YOUR INSTRUCTIONS —
The output is the lines below from the one with "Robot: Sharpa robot" through the one with "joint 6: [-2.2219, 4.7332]", both included, printed exactly and with no other line.
(EXTRACTED DATA begins)
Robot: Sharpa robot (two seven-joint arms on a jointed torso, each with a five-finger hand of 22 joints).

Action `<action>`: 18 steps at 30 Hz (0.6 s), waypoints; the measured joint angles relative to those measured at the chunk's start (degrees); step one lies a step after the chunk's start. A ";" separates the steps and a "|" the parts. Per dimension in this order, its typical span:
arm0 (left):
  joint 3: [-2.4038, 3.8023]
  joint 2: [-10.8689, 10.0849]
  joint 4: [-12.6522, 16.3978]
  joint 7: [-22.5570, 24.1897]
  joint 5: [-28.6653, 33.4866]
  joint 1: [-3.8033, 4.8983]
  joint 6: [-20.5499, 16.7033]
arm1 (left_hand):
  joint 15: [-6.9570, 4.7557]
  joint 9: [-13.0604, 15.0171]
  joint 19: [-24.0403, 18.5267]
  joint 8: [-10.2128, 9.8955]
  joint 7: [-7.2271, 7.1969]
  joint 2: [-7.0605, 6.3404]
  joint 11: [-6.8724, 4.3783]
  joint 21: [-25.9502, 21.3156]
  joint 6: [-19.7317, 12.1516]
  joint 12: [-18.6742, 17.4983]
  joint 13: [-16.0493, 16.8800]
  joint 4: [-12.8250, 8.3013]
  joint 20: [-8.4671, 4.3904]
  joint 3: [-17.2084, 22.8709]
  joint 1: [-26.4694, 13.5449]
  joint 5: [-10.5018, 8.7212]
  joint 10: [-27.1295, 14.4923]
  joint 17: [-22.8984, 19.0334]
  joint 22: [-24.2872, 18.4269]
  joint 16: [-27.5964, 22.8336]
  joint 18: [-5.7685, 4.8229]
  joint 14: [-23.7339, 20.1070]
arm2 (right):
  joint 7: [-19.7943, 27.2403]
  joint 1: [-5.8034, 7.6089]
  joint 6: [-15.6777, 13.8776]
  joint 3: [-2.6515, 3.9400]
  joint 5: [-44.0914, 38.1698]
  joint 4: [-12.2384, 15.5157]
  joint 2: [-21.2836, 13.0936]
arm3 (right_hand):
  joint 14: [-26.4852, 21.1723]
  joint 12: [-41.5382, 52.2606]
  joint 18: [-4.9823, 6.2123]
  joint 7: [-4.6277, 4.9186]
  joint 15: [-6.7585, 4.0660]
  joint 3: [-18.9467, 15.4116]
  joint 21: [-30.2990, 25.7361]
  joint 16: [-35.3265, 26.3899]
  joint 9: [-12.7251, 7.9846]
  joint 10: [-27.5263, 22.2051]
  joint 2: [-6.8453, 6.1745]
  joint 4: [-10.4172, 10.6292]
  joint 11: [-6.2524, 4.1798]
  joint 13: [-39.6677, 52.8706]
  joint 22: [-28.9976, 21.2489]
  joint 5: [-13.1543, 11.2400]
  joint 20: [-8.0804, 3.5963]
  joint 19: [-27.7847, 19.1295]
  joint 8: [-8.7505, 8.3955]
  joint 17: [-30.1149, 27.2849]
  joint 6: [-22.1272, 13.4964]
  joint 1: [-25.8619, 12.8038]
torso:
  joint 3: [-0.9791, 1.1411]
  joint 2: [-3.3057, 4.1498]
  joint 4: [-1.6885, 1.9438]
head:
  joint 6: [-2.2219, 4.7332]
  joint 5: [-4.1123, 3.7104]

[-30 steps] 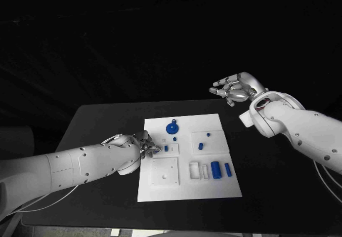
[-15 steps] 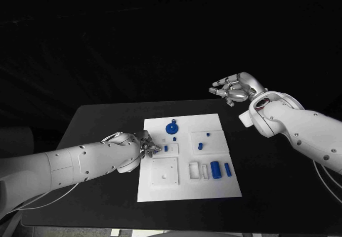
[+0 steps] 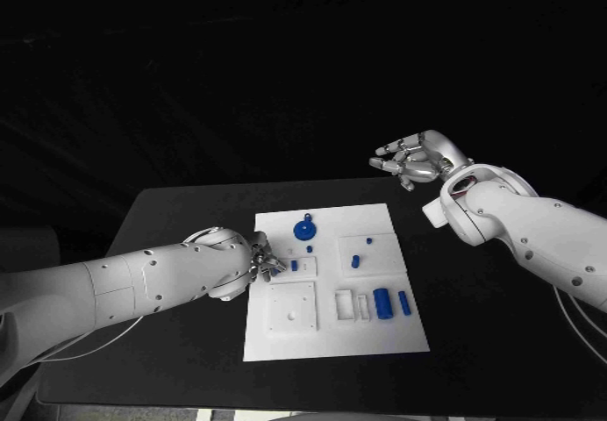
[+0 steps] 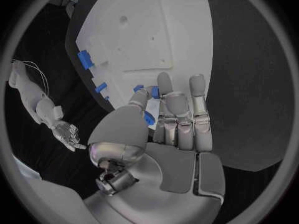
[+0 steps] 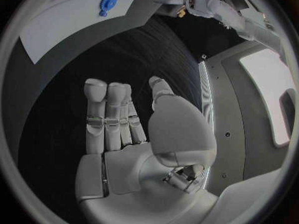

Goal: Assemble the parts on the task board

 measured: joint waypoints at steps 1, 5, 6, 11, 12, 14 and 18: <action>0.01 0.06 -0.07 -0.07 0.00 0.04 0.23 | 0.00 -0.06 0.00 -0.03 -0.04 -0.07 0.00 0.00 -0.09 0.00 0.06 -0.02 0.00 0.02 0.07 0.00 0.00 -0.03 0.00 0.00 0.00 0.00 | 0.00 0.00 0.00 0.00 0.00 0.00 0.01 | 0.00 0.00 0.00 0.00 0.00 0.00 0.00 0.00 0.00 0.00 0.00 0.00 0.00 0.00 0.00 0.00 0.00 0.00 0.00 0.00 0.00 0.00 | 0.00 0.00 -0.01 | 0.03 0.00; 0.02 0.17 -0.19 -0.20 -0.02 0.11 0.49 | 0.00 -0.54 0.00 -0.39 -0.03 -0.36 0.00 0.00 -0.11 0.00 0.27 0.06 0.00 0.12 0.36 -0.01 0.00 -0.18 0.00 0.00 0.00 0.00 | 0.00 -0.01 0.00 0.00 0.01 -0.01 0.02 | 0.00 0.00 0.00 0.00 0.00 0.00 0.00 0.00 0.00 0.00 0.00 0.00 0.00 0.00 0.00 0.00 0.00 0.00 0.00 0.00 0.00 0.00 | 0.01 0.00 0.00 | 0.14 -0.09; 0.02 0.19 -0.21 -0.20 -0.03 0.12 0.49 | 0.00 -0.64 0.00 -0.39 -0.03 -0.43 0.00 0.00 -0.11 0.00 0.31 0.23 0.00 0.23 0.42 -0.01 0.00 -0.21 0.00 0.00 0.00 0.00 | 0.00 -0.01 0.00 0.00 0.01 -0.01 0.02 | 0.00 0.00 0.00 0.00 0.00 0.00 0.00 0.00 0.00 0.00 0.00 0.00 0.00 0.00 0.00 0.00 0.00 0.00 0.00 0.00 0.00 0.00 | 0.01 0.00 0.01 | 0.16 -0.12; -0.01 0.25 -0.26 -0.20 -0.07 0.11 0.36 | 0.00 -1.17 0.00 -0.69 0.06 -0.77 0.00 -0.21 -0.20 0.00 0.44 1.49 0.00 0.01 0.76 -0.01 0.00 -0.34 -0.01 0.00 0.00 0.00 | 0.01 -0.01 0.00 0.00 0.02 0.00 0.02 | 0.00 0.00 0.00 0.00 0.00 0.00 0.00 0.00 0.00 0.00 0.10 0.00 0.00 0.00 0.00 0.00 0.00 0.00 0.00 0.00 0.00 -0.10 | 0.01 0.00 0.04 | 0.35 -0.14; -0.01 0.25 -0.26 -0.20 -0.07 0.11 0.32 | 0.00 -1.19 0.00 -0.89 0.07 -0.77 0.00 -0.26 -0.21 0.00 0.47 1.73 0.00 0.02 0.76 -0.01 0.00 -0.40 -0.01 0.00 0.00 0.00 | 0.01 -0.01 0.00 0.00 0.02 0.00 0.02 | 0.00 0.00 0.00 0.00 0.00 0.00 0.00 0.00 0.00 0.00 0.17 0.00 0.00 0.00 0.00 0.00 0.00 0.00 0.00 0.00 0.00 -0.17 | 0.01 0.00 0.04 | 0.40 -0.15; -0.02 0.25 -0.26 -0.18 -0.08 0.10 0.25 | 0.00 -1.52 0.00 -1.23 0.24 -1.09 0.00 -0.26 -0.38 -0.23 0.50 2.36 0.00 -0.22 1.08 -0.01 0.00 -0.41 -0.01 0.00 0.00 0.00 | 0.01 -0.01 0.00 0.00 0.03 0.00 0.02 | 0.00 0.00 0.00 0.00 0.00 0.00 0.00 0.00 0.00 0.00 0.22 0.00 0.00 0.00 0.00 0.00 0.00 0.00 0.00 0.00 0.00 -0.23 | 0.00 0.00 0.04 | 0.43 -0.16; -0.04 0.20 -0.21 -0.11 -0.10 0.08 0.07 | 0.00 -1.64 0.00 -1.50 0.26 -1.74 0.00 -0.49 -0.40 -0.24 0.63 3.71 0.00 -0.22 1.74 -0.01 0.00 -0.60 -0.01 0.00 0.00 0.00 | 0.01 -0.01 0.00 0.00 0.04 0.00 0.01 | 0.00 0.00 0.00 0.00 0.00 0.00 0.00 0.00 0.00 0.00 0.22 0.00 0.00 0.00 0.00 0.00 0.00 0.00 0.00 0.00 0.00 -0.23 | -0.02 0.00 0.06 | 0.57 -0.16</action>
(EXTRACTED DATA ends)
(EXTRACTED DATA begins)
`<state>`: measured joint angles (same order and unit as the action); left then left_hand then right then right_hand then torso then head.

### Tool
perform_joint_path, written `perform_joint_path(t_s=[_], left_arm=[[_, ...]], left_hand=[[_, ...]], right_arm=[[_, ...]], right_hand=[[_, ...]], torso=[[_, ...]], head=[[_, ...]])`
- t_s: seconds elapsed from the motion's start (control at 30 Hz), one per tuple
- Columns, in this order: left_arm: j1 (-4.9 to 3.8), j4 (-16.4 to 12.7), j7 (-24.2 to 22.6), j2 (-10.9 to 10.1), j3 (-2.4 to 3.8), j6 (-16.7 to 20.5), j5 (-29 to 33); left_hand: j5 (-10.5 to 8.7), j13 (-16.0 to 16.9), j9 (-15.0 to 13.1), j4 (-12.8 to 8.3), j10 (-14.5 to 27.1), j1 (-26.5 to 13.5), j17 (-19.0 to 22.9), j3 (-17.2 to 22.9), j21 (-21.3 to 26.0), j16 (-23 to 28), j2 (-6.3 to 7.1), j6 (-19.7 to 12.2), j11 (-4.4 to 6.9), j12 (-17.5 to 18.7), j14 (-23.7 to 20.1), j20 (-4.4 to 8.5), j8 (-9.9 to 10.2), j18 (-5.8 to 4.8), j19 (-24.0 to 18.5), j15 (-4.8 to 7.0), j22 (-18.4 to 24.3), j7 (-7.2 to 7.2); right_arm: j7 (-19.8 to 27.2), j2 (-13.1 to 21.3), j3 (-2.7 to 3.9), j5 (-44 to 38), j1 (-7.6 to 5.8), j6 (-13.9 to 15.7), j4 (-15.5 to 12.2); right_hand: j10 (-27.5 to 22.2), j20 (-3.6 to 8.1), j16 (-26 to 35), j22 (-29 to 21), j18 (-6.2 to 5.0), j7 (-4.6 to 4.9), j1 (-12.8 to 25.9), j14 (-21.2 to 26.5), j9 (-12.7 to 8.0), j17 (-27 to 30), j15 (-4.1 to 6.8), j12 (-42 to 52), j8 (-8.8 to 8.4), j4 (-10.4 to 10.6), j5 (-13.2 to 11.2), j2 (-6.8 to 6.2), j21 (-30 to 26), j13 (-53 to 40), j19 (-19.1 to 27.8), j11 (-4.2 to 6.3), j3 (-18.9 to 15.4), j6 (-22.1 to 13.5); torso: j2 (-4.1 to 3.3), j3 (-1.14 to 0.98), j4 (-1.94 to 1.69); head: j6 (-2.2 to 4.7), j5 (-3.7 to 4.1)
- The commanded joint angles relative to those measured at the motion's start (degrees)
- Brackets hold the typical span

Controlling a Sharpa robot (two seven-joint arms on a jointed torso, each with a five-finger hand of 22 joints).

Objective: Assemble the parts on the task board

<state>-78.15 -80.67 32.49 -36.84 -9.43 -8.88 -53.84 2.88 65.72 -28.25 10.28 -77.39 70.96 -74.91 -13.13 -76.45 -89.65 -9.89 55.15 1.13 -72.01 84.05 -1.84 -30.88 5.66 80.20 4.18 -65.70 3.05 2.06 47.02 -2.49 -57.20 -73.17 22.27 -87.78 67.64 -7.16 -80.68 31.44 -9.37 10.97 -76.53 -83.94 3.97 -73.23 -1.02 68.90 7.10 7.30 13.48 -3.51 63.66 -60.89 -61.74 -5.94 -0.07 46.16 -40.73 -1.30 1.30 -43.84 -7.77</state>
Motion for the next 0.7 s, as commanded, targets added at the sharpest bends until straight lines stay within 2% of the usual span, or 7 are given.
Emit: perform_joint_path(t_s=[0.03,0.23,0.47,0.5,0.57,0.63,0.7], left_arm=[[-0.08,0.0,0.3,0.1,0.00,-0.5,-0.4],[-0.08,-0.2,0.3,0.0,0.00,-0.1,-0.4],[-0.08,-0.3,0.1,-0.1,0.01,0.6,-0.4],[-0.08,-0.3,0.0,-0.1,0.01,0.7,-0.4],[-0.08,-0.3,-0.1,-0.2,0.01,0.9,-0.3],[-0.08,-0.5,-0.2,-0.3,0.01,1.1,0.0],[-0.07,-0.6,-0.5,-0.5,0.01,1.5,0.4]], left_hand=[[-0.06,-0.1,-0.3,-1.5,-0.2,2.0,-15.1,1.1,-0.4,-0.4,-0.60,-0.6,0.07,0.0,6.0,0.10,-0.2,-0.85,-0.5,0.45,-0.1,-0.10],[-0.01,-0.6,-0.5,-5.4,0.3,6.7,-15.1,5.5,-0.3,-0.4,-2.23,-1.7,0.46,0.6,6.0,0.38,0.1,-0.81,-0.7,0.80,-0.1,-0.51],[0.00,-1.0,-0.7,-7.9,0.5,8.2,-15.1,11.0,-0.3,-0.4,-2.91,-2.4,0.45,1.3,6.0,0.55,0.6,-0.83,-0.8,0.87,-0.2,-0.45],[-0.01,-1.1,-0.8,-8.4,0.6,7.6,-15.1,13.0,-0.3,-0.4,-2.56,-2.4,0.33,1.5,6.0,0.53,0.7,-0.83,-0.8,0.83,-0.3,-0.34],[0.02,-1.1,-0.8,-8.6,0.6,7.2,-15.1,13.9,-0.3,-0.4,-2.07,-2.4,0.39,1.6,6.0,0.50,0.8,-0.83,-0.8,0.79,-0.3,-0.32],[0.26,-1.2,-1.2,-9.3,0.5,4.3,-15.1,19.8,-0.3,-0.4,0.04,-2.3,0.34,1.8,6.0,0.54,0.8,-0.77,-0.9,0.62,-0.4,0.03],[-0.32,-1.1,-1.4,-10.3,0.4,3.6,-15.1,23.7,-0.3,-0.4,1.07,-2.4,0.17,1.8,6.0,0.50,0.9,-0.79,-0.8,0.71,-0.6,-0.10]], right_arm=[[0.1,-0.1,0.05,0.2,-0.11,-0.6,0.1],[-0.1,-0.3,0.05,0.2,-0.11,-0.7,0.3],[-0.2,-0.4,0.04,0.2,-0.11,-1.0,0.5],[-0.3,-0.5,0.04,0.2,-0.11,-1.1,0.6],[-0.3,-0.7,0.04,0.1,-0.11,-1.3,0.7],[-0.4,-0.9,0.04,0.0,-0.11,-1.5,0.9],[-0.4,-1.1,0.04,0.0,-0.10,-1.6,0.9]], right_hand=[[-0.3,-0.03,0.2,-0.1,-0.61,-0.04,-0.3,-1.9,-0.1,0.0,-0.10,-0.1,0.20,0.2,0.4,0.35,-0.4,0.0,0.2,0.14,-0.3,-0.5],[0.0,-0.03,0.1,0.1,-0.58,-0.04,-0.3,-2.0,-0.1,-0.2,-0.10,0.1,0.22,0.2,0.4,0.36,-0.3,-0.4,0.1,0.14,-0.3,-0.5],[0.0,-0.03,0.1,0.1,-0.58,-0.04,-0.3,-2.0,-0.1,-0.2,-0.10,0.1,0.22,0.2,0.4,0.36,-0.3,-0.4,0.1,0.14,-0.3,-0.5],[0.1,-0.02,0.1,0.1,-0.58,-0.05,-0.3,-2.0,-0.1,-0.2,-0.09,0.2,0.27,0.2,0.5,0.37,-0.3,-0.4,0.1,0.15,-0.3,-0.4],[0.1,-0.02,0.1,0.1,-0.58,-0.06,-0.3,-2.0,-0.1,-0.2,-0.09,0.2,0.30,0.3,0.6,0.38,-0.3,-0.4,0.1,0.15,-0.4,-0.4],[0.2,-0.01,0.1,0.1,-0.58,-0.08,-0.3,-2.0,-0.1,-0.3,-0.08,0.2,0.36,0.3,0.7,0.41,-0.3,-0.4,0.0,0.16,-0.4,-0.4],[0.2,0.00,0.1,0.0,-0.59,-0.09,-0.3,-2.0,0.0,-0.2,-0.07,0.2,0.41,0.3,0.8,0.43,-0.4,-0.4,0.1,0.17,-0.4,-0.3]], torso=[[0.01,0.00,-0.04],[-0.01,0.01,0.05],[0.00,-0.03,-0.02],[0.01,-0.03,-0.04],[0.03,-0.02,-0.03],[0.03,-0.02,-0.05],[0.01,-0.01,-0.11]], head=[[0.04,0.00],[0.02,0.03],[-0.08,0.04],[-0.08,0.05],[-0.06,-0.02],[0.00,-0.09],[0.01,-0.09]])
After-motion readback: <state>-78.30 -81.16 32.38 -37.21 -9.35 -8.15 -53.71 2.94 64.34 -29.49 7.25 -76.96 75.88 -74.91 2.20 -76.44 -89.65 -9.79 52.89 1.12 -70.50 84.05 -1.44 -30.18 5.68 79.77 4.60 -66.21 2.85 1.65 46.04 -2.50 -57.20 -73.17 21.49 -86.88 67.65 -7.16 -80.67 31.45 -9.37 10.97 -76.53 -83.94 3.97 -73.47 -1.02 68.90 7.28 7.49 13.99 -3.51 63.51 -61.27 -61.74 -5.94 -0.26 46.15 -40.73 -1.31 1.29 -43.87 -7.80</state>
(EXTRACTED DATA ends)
ANSWER FOR THE TASK —
Robot: Sharpa robot (two seven-joint arms on a jointed torso, each with a five-finger hand of 22 joints).

Action `<action>`: 18 steps at 30 Hz (0.6 s), waypoints; the measured joint angles relative to those measured at the chunk's start (degrees); step one lies a step after the chunk's start. A ";" separates the steps and a "|" the parts. Per dimension in this order, its typical span:
arm0 (left):
  joint 3: [-2.4038, 3.8023]
  joint 2: [-10.8689, 10.0849]
  joint 4: [-12.6522, 16.3978]
  joint 7: [-22.5570, 24.1897]
  joint 5: [-28.6653, 33.4866]
  joint 1: [-3.8033, 4.8983]
  joint 6: [-20.5499, 16.7033]
arm1 (left_hand):
  joint 15: [-6.9570, 4.7557]
  joint 9: [-13.0604, 15.0171]
  joint 19: [-24.0403, 18.5267]
  joint 8: [-10.2128, 9.8955]
  joint 7: [-7.2271, 7.1969]
  joint 2: [-7.0605, 6.3404]
  joint 11: [-6.8724, 4.3783]
  joint 21: [-25.9502, 21.3156]
  joint 6: [-19.7317, 12.1516]
  joint 12: [-18.6742, 17.4983]
  joint 13: [-16.0493, 16.8800]
  joint 4: [-12.8250, 8.3013]
  joint 20: [-8.4671, 4.3904]
  joint 3: [-17.2084, 22.8709]
  joint 1: [-26.4694, 13.5449]
  joint 5: [-10.5018, 8.7212]
  joint 10: [-27.1295, 14.4923]
  joint 17: [-22.8984, 19.0334]
  joint 22: [-24.2872, 18.4269]
  joint 16: [-27.5964, 22.8336]
  joint 18: [-5.7685, 4.8229]
  joint 14: [-23.7339, 20.1070]
arm2 (right):
  joint 7: [-19.7943, 27.2403]
  joint 1: [-5.8034, 7.6089]
  joint 6: [-15.6777, 13.8776]
  joint 3: [-2.6515, 3.9400]
  joint 5: [-44.0914, 38.1698]
  joint 4: [-12.2384, 15.5157]
  joint 2: [-21.2836, 13.0936]
arm3 (right_hand):
  joint 14: [-26.4852, 21.1723]
  joint 12: [-41.5382, 52.2606]
  joint 18: [-4.9823, 6.2123]
  joint 7: [-4.6277, 4.9186]
  joint 15: [-6.7585, 4.0660]
  joint 3: [-18.9467, 15.4116]
  joint 21: [-30.2990, 25.7361]
  joint 16: [-35.3265, 26.3899]
  joint 9: [-12.7251, 7.9846]
  joint 10: [-27.5263, 22.2051]
  joint 2: [-6.8453, 6.1745]
  joint 4: [-10.4172, 10.6292]
  joint 11: [-6.2524, 4.1798]
  joint 13: [-39.6677, 52.8706]
  joint 22: [-28.9976, 21.2489]
  joint 5: [-13.1543, 11.2400]
  joint 20: [-8.0804, 3.5963]
  joint 19: [-27.7847, 19.1295]
  joint 8: [-8.7505, 8.3955]
  joint 17: [-30.1149, 27.2849]
  joint 6: [-22.1272, 13.4964]
  joint 1: [-25.8619, 12.8038]
torso:
  joint 3: [-0.9791, 1.1411]
  joint 2: [-3.3057, 4.1498]
  joint 4: [-1.6885, 1.9438]
head:
  joint 6: [-2.2219, 4.7332]

The exercise is finished.